Output only the lines below that start at the line containing "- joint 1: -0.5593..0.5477" and end at the line containing "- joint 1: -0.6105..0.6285", with both ends kept.

Dataset entries:

- Opening Delimiter -

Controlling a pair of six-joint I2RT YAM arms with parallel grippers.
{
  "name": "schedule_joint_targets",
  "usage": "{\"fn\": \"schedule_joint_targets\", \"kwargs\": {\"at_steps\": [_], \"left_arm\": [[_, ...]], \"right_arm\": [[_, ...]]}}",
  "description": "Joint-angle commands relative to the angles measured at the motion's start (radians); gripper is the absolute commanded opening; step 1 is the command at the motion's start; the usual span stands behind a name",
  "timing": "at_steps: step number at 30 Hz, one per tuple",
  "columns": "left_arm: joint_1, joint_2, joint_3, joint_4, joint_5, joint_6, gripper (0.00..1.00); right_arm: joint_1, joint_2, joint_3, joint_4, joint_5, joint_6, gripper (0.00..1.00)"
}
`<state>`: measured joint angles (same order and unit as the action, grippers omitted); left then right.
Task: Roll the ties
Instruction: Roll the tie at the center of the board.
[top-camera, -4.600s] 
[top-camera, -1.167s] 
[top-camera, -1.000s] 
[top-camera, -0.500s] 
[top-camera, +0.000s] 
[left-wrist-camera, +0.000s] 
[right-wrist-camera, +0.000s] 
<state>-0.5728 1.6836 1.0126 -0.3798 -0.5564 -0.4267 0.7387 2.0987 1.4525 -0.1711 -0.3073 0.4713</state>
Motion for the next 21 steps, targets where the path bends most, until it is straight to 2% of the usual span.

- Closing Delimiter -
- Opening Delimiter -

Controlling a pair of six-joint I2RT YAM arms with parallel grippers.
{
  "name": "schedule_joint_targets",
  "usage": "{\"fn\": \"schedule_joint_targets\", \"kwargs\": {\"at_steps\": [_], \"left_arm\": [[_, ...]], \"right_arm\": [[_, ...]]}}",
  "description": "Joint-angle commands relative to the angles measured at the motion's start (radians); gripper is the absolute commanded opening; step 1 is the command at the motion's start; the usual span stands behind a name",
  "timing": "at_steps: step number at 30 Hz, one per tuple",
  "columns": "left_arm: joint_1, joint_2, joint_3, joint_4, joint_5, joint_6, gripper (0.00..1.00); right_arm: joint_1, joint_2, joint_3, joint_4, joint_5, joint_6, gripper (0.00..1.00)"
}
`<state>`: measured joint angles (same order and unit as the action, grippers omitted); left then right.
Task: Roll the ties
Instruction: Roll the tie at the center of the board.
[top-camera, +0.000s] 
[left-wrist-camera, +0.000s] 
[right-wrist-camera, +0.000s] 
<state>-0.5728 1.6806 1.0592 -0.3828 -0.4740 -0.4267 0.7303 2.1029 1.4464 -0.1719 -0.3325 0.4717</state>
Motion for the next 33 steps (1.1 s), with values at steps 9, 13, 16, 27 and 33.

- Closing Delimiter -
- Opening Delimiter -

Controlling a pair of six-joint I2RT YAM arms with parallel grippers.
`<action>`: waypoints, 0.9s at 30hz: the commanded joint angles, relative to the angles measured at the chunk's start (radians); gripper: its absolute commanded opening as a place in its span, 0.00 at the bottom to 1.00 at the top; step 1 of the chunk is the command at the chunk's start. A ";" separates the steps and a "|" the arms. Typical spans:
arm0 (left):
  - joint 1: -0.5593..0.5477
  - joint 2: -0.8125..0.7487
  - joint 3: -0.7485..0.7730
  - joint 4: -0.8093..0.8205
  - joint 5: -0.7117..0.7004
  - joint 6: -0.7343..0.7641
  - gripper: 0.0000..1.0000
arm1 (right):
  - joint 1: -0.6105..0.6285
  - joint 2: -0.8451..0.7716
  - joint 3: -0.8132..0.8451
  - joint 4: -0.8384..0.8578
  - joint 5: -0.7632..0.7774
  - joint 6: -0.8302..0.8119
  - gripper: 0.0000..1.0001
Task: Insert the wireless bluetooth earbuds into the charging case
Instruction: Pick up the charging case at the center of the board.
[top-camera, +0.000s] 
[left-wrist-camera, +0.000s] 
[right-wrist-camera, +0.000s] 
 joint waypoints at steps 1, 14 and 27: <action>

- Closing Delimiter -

RESULT OF THE EXERCISE:
  - joint 1: -0.5593..0.5477
  - joint 2: -0.8125..0.7487
  - joint 3: -0.7485..0.7730
  - joint 4: -0.8093..0.8205
  - joint 5: -0.7117..0.7004
  - joint 6: -0.7343..0.7641
  - gripper: 0.0000..1.0000
arm1 (right):
  - joint 1: -0.6105..0.6285

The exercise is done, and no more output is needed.